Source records

○ ○ ○ ○ ○

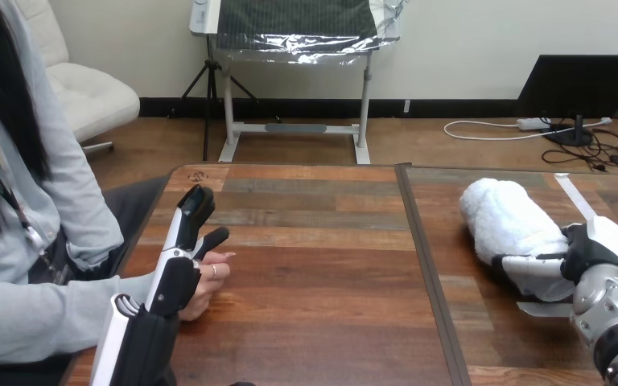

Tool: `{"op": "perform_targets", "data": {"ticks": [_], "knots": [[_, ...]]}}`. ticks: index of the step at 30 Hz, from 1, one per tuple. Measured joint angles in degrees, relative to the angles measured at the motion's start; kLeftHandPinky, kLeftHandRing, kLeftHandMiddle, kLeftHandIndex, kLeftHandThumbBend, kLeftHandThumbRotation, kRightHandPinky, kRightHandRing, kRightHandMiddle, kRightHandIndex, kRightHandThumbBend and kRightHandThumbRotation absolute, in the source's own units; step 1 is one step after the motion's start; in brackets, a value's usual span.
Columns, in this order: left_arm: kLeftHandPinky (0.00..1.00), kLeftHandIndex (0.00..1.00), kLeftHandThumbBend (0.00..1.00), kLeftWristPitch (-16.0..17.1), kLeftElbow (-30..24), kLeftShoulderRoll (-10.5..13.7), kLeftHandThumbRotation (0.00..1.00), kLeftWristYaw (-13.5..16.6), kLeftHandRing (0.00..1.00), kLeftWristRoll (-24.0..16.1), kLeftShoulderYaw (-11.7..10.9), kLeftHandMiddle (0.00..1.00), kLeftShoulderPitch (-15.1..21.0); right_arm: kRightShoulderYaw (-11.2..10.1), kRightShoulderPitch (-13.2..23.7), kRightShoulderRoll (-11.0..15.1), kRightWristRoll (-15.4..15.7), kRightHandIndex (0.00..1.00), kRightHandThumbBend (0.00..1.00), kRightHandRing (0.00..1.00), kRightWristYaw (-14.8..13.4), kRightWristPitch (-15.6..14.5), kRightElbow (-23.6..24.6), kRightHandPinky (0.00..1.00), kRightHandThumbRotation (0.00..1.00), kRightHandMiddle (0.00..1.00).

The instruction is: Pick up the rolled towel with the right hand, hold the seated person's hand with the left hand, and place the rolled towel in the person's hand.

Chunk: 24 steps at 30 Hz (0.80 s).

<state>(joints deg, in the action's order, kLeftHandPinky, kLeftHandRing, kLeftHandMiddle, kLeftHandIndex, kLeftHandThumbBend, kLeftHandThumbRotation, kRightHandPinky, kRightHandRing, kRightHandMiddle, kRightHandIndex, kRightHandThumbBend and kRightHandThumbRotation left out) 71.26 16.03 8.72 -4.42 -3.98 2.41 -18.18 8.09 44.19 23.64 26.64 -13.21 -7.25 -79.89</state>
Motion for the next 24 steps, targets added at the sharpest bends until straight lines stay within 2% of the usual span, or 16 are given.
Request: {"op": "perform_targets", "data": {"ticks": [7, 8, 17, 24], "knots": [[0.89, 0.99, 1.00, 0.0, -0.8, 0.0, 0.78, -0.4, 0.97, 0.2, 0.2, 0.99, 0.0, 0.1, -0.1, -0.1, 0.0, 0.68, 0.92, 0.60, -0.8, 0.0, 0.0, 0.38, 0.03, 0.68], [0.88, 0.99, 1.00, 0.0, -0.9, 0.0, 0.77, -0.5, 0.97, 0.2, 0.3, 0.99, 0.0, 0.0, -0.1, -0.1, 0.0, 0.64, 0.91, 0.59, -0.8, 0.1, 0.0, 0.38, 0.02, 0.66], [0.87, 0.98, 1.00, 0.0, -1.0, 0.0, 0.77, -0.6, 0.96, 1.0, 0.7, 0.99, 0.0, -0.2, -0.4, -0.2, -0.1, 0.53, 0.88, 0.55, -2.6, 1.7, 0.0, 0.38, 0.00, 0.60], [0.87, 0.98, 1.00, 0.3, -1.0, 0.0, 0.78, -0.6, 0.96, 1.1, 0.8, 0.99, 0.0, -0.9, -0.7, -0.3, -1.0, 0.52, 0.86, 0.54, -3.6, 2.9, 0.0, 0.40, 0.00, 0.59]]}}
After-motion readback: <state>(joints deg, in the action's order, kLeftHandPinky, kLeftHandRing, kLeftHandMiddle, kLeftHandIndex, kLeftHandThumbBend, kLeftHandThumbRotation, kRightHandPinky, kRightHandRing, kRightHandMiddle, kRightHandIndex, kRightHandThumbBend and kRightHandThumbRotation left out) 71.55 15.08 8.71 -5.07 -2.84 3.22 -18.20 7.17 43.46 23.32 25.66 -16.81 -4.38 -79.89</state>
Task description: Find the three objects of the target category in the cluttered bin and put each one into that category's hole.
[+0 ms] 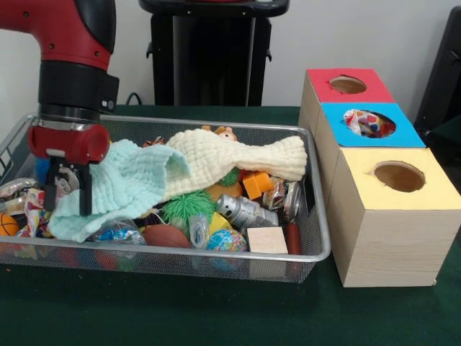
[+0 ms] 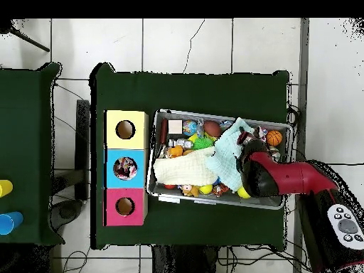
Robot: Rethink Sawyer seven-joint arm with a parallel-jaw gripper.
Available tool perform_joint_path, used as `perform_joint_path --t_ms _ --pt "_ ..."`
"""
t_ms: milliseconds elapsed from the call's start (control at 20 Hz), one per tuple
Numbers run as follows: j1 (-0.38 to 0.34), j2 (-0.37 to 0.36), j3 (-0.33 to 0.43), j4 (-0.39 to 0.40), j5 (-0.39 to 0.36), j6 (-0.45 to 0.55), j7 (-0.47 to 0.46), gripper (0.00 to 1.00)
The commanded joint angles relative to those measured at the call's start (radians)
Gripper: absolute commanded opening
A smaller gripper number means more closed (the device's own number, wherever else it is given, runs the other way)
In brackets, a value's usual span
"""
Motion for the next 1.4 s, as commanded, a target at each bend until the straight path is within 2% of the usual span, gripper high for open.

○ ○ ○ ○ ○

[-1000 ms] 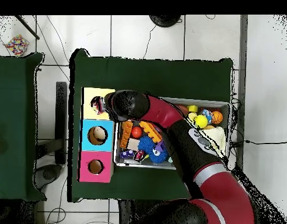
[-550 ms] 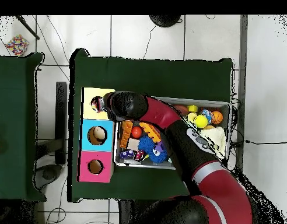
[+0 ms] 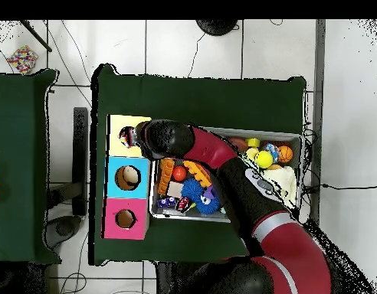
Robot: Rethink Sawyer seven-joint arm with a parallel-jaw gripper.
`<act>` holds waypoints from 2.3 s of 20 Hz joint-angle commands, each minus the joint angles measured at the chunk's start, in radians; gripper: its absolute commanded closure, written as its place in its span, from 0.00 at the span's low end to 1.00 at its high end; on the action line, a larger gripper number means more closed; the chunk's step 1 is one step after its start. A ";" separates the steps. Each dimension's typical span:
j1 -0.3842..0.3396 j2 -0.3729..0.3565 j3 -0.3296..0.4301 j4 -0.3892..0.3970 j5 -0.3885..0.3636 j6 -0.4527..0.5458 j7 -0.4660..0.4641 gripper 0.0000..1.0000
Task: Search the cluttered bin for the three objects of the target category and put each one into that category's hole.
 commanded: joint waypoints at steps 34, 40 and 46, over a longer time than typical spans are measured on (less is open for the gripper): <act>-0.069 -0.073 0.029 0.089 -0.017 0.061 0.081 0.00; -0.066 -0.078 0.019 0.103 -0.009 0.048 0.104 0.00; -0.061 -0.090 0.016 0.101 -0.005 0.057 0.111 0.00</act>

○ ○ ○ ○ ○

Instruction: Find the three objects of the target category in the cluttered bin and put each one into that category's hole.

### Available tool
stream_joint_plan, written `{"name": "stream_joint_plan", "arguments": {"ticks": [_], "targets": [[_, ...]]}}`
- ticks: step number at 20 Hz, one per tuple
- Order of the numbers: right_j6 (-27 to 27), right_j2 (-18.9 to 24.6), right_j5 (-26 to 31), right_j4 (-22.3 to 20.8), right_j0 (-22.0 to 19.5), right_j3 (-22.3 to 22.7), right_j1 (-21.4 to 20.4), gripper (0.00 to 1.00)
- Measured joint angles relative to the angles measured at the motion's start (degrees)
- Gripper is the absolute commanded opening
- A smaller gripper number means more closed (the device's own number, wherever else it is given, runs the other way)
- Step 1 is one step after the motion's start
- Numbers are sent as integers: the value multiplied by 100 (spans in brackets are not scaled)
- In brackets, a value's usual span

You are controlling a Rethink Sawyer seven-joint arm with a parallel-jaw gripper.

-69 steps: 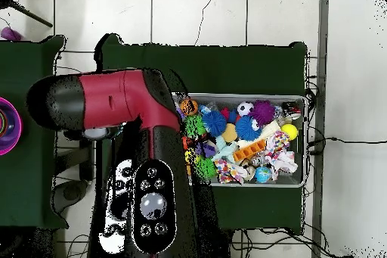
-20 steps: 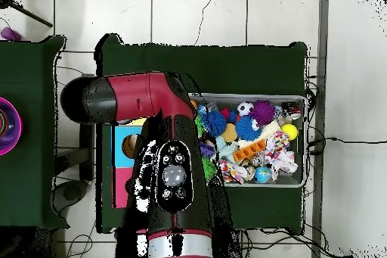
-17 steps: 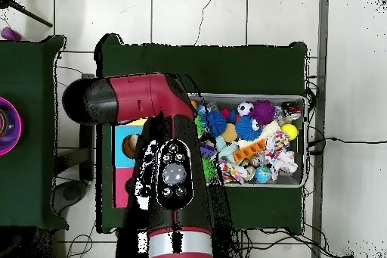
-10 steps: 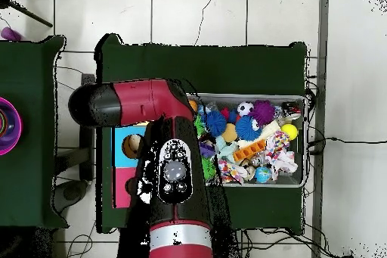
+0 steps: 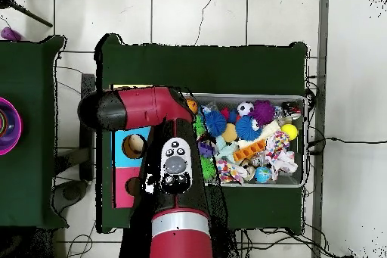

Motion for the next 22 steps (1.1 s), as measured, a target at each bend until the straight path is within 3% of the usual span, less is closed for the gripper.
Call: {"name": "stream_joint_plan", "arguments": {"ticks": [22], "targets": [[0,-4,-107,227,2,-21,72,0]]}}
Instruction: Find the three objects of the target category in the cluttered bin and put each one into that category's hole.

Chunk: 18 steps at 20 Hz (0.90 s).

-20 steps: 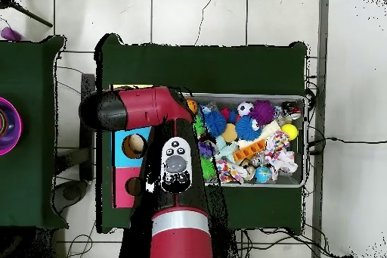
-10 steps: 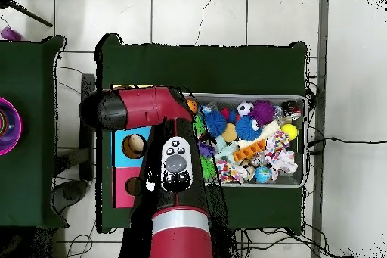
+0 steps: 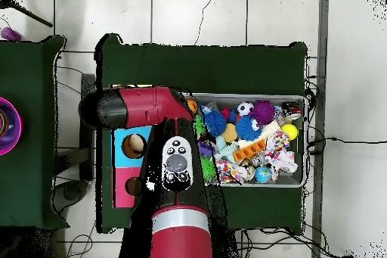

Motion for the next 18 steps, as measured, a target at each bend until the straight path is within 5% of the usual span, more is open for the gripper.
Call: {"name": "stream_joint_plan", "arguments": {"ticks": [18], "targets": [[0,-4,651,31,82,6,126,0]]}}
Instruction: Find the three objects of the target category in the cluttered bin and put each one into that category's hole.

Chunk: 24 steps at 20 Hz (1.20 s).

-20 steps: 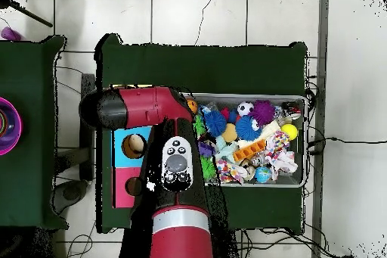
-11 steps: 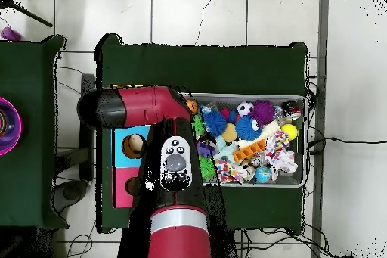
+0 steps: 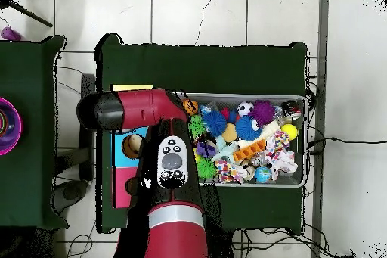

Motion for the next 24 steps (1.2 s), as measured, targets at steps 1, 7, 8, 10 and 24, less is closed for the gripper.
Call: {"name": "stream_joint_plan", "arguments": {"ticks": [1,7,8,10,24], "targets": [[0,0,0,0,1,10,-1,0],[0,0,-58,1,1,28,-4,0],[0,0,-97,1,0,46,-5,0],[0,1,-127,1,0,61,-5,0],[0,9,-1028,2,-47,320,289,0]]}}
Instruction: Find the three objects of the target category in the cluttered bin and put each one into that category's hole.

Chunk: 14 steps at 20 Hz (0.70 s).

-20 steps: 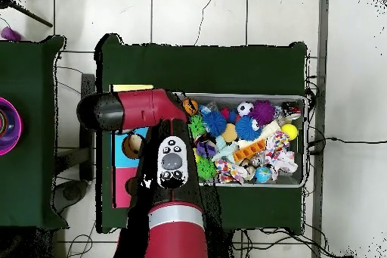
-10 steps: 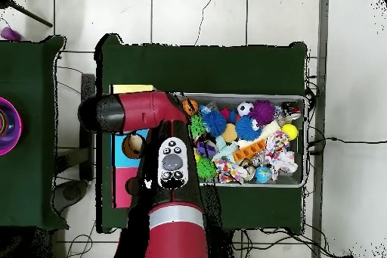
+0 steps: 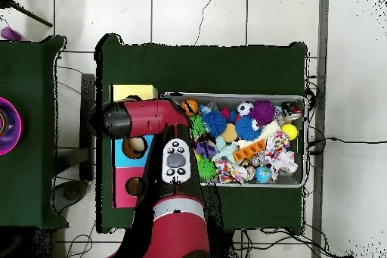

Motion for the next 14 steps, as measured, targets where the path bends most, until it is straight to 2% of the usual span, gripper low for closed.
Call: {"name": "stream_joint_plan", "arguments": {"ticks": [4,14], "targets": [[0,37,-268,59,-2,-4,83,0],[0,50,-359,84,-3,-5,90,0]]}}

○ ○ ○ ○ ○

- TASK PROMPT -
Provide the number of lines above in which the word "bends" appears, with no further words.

- SOLUTION -
2